Hintergrund und Prinzip
Fast alle (!!!) körperlichen
Vorgänge sind uns unbewusst. Zu einem bestimmten Zeitpunkt können wir immer
nur einen Bruchteil wahrnehmen. Voraussetzung ist, dass der betreffende
Prozess eines oder (im günstigsten Fall) sogar mehrere unserer Sinnesorgane
erregt. Außerdem müssen wir unsere Aufmerksamkeit auf das Geschehen richten.

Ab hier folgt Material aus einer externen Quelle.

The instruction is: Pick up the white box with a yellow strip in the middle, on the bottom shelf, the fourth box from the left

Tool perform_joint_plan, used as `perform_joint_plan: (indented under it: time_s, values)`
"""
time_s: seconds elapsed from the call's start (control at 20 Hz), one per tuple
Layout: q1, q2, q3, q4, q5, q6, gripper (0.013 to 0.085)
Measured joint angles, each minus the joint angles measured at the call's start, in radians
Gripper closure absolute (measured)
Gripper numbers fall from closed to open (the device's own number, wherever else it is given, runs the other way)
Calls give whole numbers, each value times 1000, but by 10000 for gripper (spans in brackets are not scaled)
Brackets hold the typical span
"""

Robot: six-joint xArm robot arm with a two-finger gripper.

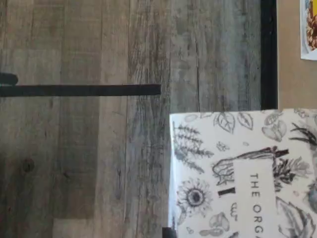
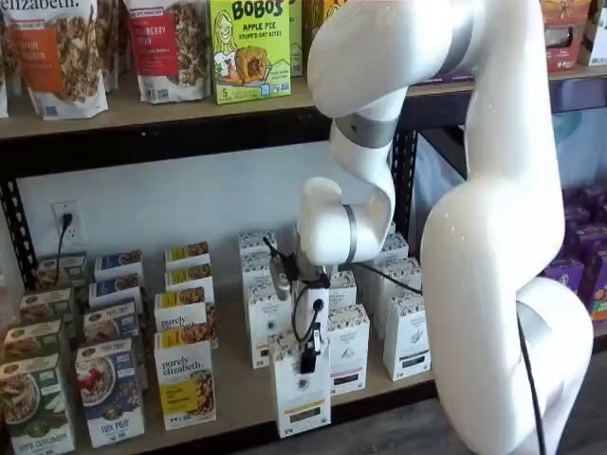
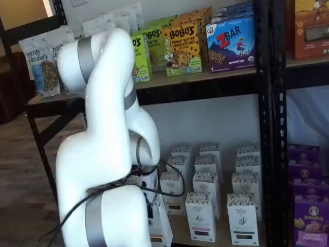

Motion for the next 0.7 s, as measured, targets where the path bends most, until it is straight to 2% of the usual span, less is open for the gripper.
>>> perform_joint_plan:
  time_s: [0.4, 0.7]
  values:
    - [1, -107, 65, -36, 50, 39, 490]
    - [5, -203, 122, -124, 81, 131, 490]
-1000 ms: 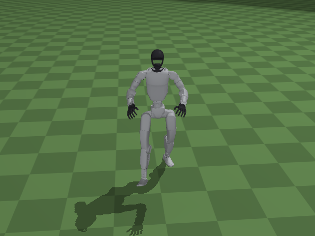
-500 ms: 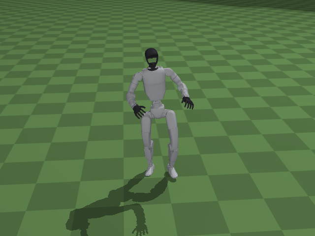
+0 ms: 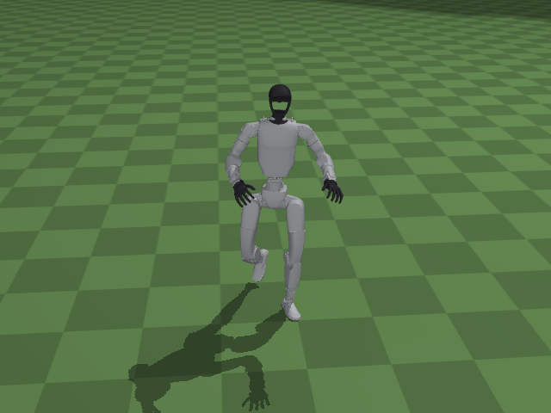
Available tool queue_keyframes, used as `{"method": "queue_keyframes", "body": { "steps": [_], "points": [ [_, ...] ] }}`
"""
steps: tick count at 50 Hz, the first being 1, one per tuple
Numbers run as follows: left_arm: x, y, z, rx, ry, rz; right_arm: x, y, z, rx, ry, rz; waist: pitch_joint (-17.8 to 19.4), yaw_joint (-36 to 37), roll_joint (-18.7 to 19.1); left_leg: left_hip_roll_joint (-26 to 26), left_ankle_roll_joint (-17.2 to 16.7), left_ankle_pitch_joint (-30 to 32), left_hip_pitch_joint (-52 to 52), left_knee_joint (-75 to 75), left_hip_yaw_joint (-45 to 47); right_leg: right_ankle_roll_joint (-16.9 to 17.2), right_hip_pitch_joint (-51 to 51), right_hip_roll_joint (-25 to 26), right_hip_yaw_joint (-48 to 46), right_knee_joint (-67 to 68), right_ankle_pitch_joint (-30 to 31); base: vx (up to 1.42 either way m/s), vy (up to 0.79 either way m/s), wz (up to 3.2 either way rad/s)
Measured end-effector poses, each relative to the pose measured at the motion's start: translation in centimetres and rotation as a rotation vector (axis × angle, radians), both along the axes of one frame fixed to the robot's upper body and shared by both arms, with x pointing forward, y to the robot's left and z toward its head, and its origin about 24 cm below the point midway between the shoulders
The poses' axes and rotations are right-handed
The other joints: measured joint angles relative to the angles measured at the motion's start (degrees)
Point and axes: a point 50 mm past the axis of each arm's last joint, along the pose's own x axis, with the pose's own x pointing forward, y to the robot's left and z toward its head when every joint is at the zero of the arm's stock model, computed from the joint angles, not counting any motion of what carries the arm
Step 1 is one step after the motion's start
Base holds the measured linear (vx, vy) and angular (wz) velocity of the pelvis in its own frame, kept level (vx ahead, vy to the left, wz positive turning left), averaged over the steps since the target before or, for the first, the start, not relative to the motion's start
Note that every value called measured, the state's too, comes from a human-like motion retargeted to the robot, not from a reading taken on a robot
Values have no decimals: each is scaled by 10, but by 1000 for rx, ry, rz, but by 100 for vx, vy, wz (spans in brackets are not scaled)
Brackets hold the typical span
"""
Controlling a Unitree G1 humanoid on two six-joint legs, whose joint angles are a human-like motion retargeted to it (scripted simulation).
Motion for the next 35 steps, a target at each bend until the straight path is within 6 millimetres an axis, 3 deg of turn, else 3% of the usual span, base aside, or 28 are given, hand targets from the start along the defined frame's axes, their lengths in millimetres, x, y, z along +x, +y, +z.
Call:
{"method": "queue_keyframes", "body": {
  "steps": [5, 7, 10, 17, 19, 25, 27, 33, 35],
  "points": [
    [16, -10, 14, -6, -63, -4, 3, -7, 10, -6, -36, -11, 24, -48, 17, 4, -12, -29, 29, 28, -43, -21, -106, -13, -27, 74, -63, 51, 11, 67],
    [21, -17, 17, 21, -79, -13, 5, -11, 14, -20, -46, -7, 32, -62, 32, 7, -31, -30, 48, 20, -54, -60, -118, -13, -51, 14, -105, 46, 7, 64],
    [28, -28, 22, 3, -113, -26, 7, -14, 19, -33, -63, -10, 48, -90, 46, 8, -39, -41, 68, 24, -76, -63, -130, -27, -104, -104, -125, 49, 2, 74],
    [35, -41, 29, -76, -158, -52, 12, -19, 25, -69, -67, -32, 88, -150, 21, -43, -29, -80, 134, 29, -130, 10, -104, -42, -84, -519, -21, 53, -8, 88],
    [34, -41, 28, -72, -153, -55, 12, -18, 24, -84, -61, -28, 92, -153, 19, -44, -30, -88, 159, 25, -138, 35, -97, -44, -89, -580, -13, 59, -17, 49],
    [23, -31, 16, -61, -108, -43, 9, -14, 20, -96, -44, 9, 69, -135, 10, -47, -25, -84, 200, 49, -153, 56, -80, -65, -123, -567, 38, 63, -22, 24],
    [16, -24, 8, -59, -81, -30, 8, -11, 19, -89, -40, 29, 58, -124, 5, -44, -19, -64, 195, 91, -159, 63, -84, -79, -125, -512, 6, 66, -28, 15],
    [-17, -5, -21, -94, 39, 45, 6, -6, 15, -91, -26, 54, 18, -91, 11, 14, 13, 68, 60, 377, -151, 25, -61, -78, -131, -433, -92, 62, -29, 22],
    [-27, 1, -25, -108, 61, 64, 9, -3, 19, -91, -40, 61, 12, -74, 11, 39, 33, 72, 6, 464, -131, 19, -54, -73, -131, -420, -109, 53, -26, 3]
  ]
}}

Funktioniert beides, eröffnet sich uns die Möglichkeit, die betreffenden
Vorgänge willentlich zu beeinflussen.
Noch relativ einfach gelingt
uns dies bei der Atmung: Wird uns bewusst, dass wir zu schnell atmen, können
wir meist problemlos auf einen langsameren Takt umstellen. Ähnliches gilt für
Verspannungen in größeren Muskelgruppen, bei denen es viele Menschen schaffen,
willentlich wieder etwas „lockerer zu lassen“ (sofern sie sich ihrer
Verspannungen bewusst sind). Schon schwieriger wird es, wenn es darum geht,
ein „rasendes Herz“ zu verlangsamen, ein hochrotes Gesicht zu normalisieren
oder Schweißausbrüche zu beenden. Spätestens beim Versuch, einen zu hohen
Blutdruck zu senken, dürften die meisten kapitulieren.

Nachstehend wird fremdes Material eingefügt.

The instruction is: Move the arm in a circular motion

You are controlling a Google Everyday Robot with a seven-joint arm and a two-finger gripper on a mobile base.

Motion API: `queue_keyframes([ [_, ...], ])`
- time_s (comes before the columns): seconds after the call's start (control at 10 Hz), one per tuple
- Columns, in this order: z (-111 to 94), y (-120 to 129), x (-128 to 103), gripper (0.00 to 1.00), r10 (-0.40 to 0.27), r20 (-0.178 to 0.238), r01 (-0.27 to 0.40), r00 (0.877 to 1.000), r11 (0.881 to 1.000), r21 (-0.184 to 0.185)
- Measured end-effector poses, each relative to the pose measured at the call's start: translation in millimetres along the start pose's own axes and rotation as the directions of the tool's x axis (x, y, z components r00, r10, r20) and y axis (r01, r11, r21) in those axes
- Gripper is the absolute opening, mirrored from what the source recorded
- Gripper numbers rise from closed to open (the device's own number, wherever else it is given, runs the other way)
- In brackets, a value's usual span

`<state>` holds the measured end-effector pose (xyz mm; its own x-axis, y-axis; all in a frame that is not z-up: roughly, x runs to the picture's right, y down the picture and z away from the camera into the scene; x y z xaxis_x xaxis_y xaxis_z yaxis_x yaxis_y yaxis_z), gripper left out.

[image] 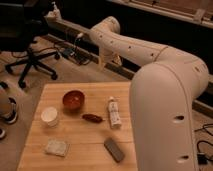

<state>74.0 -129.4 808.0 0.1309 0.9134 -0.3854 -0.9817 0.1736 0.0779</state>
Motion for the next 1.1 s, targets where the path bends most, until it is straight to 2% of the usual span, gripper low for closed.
queue_keyframes([
  [0.2, 3, -50, 35, 0.73, 0.078, -0.041, -0.076, 0.996, 0.995, 0.060],
  [0.3, 3, -67, 54, 0.73, 0.105, -0.058, -0.100, 0.993, 0.991, 0.086],
  [0.4, 2, -84, 80, 0.73, 0.129, -0.077, -0.120, 0.989, 0.986, 0.114],
  [0.5, -2, -100, 120, 0.73, 0.145, -0.099, -0.129, 0.984, 0.979, 0.157],
  [0.6, -5, -103, 138, 0.73, 0.144, -0.108, -0.124, 0.984, 0.977, 0.175],
  [0.8, -18, -105, 195, 0.73, 0.132, -0.128, -0.100, 0.983, 0.968, 0.231],
  [0.9, -25, -100, 219, 0.73, 0.117, -0.136, -0.080, 0.984, 0.966, 0.248],
  [1.0, -33, -82, 240, 0.73, 0.074, -0.144, -0.036, 0.987, 0.968, 0.250],
  [1.1, -46, -51, 261, 0.73, 0.001, -0.151, 0.036, 0.989, 0.969, 0.243],
])
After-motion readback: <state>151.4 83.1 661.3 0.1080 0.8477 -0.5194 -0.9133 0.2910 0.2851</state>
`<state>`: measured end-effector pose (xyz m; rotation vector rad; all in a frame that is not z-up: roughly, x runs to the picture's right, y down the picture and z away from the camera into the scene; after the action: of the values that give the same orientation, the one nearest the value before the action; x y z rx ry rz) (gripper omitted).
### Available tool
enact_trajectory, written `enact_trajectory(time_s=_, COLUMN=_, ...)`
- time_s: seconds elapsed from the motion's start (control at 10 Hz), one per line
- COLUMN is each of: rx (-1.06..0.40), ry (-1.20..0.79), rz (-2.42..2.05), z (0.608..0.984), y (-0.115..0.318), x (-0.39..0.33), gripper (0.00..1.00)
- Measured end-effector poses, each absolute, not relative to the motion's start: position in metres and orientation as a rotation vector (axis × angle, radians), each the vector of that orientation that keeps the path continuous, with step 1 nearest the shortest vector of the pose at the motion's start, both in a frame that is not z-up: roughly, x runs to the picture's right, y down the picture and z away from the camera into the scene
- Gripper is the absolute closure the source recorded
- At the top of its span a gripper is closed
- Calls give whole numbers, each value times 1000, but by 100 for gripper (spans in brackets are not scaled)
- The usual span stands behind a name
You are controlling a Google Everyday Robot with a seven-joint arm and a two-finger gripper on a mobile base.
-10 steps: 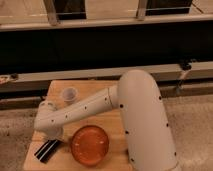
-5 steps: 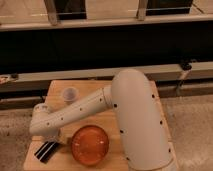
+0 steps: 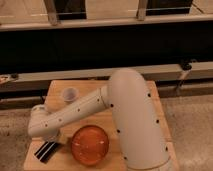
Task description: Place the eraser in the ceramic cup
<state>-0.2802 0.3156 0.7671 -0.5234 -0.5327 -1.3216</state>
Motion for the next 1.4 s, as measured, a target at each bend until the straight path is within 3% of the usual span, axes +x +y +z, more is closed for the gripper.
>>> enact_trajectory(time_s=1.4, rx=-522, ry=-459, rz=-1246, z=776, y=304, x=-271, gripper=20)
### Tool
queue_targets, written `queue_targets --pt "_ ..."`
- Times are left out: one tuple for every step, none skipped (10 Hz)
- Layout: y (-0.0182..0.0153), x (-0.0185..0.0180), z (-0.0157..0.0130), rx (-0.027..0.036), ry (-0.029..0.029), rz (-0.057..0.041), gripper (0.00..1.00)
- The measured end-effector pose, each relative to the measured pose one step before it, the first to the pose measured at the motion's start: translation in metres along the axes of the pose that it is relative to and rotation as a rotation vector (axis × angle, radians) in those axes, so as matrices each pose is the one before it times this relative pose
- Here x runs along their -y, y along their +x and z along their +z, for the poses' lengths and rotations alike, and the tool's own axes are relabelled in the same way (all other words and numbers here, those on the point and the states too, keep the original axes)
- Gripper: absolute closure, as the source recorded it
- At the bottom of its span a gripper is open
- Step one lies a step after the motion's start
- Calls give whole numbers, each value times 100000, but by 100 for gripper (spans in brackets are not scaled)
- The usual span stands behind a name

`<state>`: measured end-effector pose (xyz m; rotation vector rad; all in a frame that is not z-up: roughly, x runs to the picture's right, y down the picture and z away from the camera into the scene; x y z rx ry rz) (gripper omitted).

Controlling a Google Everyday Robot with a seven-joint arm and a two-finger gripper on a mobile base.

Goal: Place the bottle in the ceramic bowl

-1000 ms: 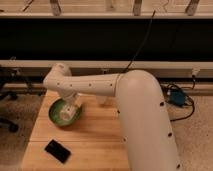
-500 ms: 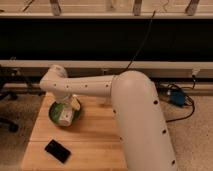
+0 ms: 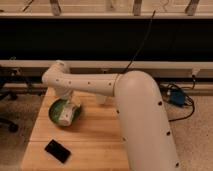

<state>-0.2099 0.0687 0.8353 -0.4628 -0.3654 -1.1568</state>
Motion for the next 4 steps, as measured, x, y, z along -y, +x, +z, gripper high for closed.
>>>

Die aufgezeigten Unterschiede
erklären sich dadurch, dass man relativ leicht erlernen kann, Skelettmuskeln
zu kontrollieren. Das kann jeder an sich selbst überprüfen, wenn er versucht,
unbekannte Bewegungsabläufe zu trainieren (beispielsweise als Rechtshänder die
linke Hand einzusetzen). Beim Benutzen der Skelettmuskulatur liefern uns
besonders der Lage- und Tastsinn sowie unsere Augen eine Fülle an
Rückmeldungen darüber, ob sich die Muskeln bereits in der gewünschten Weise
bewegen. Ist das nicht der Fall, üben wir solange weiter, bis das angestrebte
„Bewegungsprogramm“ gefunden ist. Dieses schleifen wir dann durch
Wiederholungen solange ein, bis es uns „in Fleisch und Blut übergegangen ist“
(wir also nicht mehr unsere Aufmerksamkeit darauf konzentrieren).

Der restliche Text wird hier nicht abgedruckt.